The main objective of the project is to co-ordinate research efforts in the area of multlingual continuous speech recognition for future public network services. This will be accomplished by establishing a unified language-independent speech recognition concept, and by investigating specific topics within the framework of this concept. This way it should be possible to validate the partners' efforts in signal processing, statistical pattern recognition and linguistic processing in a more unified way .

The OOBP project (1994 - 2005)

OOBP is a programming paradigm developped at TCTS Lab since 1994. It is defined as Object Oriented Programming around processes and combines OOP and block descriptions. Plug and Play Software extends OOBP by defining input and output data as abstract streams.

The HIMARNNET project (1993 - 1995)

The development and assessment of neural network techniques for improving the robustness of medium vocabulary (50-100 words), speaker-independent, isolated word recognisers for telephone transmission quality speech.
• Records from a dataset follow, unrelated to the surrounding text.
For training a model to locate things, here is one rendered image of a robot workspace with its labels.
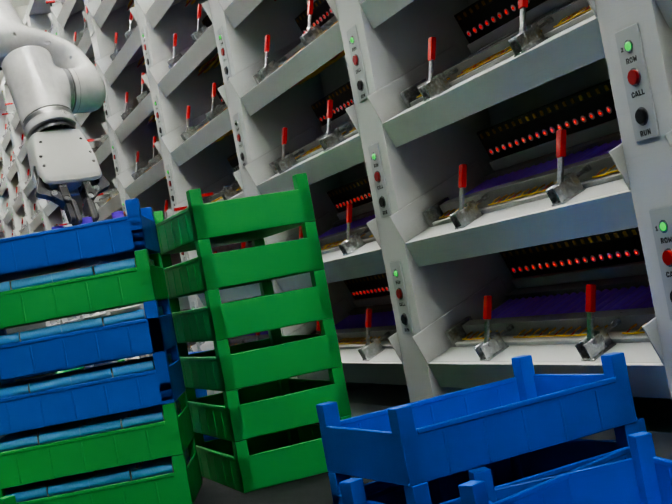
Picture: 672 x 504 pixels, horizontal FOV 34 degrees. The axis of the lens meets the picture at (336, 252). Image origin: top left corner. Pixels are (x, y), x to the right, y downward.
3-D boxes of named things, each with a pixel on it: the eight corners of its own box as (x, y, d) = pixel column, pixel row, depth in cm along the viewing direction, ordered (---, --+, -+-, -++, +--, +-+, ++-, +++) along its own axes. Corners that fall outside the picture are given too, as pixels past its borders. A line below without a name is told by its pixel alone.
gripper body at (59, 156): (76, 142, 188) (97, 197, 183) (16, 147, 182) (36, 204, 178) (86, 115, 182) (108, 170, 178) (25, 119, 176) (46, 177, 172)
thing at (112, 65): (146, 38, 321) (121, -5, 320) (110, 86, 378) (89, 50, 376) (204, 8, 329) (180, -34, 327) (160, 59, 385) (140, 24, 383)
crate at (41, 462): (-12, 491, 169) (-22, 439, 169) (19, 470, 189) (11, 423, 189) (183, 454, 170) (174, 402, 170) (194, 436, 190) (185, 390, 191)
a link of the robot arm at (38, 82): (70, 134, 189) (17, 137, 183) (47, 73, 194) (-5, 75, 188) (83, 103, 183) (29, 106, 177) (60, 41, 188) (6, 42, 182)
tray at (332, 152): (373, 157, 190) (332, 86, 188) (266, 203, 246) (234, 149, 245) (461, 103, 197) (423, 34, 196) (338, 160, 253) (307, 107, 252)
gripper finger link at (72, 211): (66, 196, 178) (78, 231, 176) (46, 198, 177) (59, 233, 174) (70, 185, 176) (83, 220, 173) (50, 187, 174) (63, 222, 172)
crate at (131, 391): (-22, 439, 169) (-31, 387, 169) (11, 423, 189) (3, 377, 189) (174, 402, 170) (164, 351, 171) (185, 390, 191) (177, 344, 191)
The dominant technology is Hidden Markov Models (HMMs) but this has significant limitations, some of which could be alleviated by the judicious use of artificial neural networks (ANNs) or hybrid combinations of both techniques. Direct comparisons of ANN-based, HMM-based, and hybrid ANN/HMM techniques for speech recognition will be made. The developments will be integrated and validated in the context of a telephone application including speech recognition capabilities. A number of prototypes have been demonstrated on low cost commodity systems. The telephone application developed within the project will be the basis for product development by Tedas.